* **WORK REQUIRED**
Would you repeat exactly the part of the listing below that runs from the line containing "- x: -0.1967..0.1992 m" down to the line containing "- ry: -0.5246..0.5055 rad", inclusive, and nothing else?

* **SUPPLIED DATA**
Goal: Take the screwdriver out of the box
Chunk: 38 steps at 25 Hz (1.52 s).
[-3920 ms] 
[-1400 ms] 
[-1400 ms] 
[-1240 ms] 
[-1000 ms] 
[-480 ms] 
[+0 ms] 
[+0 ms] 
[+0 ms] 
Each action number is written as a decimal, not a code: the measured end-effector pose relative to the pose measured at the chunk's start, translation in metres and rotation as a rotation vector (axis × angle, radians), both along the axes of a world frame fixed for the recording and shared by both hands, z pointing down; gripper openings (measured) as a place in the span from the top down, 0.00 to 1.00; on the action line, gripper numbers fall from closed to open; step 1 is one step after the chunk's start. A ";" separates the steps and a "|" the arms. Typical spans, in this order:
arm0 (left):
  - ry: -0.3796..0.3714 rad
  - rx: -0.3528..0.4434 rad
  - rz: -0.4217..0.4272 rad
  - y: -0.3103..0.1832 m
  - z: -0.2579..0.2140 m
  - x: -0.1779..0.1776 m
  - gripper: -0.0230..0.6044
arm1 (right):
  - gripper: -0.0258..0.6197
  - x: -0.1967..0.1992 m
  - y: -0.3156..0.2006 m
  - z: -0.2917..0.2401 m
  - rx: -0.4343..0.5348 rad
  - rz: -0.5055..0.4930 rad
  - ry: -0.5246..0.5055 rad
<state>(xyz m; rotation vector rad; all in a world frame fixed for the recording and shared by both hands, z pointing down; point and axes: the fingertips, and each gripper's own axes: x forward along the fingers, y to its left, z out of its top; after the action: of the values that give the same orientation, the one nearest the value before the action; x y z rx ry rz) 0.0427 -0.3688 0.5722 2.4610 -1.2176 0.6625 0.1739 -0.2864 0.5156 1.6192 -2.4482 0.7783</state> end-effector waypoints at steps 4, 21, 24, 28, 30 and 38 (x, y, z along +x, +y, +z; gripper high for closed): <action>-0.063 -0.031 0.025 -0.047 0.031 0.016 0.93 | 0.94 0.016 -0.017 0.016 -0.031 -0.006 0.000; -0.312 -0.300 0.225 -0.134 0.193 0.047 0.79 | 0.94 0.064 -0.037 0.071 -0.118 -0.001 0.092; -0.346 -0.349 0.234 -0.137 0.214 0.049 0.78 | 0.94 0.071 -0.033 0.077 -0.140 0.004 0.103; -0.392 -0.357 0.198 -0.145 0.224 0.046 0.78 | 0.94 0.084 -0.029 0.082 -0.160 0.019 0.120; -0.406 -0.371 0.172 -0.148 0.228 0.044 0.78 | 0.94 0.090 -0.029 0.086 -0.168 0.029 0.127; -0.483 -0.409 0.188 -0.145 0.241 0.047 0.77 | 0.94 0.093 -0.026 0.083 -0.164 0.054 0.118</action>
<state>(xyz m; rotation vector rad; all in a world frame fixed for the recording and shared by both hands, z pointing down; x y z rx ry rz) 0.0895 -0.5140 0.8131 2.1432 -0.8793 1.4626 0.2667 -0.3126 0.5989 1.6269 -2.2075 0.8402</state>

* **OUTPUT BELOW**
  - x: -0.1967..0.1992 m
  - y: -0.3156..0.2006 m
  - z: -0.2917..0.2401 m
  - rx: -0.4343..0.5348 rad
  - rz: -0.5055..0.4930 rad
  - ry: -0.5246..0.5055 rad

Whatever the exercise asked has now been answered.